___ Data excerpt ___

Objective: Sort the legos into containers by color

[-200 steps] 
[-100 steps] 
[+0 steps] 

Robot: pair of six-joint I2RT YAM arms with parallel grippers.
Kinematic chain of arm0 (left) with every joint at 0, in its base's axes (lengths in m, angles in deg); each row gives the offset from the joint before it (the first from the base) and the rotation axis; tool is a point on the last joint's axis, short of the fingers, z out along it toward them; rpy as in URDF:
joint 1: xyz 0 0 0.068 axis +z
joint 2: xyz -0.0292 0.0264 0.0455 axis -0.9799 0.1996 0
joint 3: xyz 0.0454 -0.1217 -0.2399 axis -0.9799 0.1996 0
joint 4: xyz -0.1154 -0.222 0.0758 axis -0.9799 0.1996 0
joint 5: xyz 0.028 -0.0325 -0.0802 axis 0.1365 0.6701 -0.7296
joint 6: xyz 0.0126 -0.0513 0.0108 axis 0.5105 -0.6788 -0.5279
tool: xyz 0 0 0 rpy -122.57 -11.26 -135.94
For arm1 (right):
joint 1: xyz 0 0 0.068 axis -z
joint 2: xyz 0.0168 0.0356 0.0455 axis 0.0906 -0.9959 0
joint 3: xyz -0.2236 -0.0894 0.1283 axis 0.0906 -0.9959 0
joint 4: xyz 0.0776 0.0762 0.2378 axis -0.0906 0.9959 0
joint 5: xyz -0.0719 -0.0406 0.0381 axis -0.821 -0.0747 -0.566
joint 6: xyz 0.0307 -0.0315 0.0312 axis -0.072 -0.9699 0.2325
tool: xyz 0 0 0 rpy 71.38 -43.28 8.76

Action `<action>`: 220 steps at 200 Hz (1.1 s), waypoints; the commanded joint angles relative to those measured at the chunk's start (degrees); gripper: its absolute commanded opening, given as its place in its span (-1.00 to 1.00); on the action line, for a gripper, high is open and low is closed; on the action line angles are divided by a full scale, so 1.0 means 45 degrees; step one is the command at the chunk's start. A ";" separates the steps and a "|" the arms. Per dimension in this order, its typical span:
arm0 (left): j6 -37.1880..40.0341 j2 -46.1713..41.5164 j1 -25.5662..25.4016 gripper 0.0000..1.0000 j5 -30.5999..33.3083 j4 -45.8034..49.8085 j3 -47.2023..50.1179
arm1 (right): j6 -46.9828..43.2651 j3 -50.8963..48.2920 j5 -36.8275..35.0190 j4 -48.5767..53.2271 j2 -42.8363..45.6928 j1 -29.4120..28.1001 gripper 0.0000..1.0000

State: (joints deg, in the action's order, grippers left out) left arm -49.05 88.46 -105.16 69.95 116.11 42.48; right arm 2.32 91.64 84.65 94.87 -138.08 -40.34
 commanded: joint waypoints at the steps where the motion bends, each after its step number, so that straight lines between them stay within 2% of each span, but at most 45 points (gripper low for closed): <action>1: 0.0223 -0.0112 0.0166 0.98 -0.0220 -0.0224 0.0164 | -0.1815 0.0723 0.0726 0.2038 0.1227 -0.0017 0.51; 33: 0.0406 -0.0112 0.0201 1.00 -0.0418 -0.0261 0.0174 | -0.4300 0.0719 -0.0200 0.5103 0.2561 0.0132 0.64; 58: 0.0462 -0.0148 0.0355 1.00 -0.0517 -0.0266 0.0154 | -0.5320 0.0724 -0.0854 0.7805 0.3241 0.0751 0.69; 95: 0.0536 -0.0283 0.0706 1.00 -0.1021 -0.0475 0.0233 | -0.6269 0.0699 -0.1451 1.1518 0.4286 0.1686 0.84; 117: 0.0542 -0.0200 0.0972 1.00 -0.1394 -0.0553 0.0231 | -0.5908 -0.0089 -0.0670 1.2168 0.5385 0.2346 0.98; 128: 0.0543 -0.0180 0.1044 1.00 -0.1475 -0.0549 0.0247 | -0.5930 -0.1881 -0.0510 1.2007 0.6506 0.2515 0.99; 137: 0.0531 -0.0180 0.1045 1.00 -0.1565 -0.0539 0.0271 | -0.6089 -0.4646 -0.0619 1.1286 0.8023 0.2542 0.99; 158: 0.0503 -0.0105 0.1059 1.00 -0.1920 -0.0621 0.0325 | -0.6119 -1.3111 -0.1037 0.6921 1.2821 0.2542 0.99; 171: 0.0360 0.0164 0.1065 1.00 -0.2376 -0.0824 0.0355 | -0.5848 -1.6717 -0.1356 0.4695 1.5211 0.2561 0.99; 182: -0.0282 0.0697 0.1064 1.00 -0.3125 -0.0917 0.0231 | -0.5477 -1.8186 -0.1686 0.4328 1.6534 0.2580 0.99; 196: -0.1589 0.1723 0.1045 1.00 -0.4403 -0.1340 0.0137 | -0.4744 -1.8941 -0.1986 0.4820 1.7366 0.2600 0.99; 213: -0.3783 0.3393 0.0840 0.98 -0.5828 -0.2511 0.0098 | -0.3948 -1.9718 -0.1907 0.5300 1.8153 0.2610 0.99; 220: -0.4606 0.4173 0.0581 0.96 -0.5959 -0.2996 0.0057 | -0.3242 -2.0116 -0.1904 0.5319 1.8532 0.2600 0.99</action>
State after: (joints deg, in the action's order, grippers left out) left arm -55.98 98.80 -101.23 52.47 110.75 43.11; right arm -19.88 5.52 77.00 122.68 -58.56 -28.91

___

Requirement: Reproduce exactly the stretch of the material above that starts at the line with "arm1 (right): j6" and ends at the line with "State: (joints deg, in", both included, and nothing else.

Response box:
arm1 (right): j6 -46.9828..43.2651 j3 -50.8963..48.2920 j5 -36.8275..35.0190 j4 -48.5767..53.2271 j2 -42.8363..45.6928 j1 -29.4120..28.1001 gripper 0.0000..1.0000

State: (joints deg, in the action's order, grippers left out) left arm -49.05 88.46 -105.16 69.95 116.11 42.48; right arm 2.32 91.64 84.65 94.87 -138.08 -40.34

That concludes the answer to the exercise.